They were one of the first small jazz combos to perform in concert halls rather than nightclubs. They earned a variety of honors, including the first NAACP award for cultural contributions in the field of music in 1957, top billing on numerous jazz magazine polls, and honorary doctorates from Berklee College.
Two of the four founding members, pianist John Lewis and drummer Kenny Clarke, met and first performed together in 1944 while stationed with the US army in France during World War II. In 1946, they reconnected in New York, where Clarke, who had joined his friend Dizzy Gillespie's big band, introduced Gillespie to Lewis, who went on to replace Thelonious Monk as the band's pianist. The band's rhythm section now consisted of Lewis (piano), Milt Jackson (vibraphone), Ray Brown (bass), and Clarke (drums).

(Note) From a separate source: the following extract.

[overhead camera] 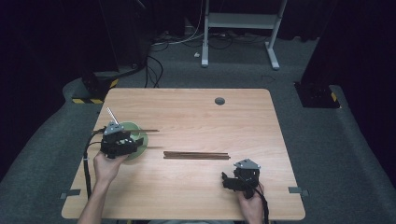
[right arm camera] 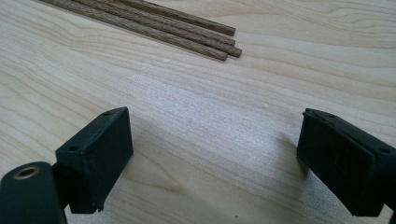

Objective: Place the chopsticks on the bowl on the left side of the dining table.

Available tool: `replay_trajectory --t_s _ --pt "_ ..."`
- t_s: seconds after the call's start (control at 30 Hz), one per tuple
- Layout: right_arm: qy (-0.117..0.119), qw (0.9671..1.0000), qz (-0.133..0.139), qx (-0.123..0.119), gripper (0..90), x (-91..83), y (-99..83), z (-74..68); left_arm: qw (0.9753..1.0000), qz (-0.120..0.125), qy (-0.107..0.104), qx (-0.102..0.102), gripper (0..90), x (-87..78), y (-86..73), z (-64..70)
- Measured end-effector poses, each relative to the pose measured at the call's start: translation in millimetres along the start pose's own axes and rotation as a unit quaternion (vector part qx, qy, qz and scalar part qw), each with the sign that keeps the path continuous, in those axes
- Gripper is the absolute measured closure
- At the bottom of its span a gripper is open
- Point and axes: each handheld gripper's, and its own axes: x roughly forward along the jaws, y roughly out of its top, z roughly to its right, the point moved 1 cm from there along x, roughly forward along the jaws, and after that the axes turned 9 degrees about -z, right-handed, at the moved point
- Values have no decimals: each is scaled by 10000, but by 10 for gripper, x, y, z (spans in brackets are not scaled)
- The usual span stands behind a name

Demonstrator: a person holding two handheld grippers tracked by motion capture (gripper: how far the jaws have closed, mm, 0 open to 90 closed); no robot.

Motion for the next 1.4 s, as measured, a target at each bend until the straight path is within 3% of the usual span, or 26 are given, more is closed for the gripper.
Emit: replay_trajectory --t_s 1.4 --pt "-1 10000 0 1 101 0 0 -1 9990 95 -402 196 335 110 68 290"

At the time of this recording, Ray Brown on the bass had been replaced with Percy Heath, but the other 3 remained involved. The actual sessions had taken place in June 1953, December 1954, and January 1955, and (as Prestige Records had yet to enter the 12-inch LP era) were first released on two 10-inch albums, entitled Modern Jazz Quartet. The 12" album was called Django & came out in 1956.
The song itself was written by Vernon Duke back in 1934 & has become a jazz standard & recorded multiple times over the years.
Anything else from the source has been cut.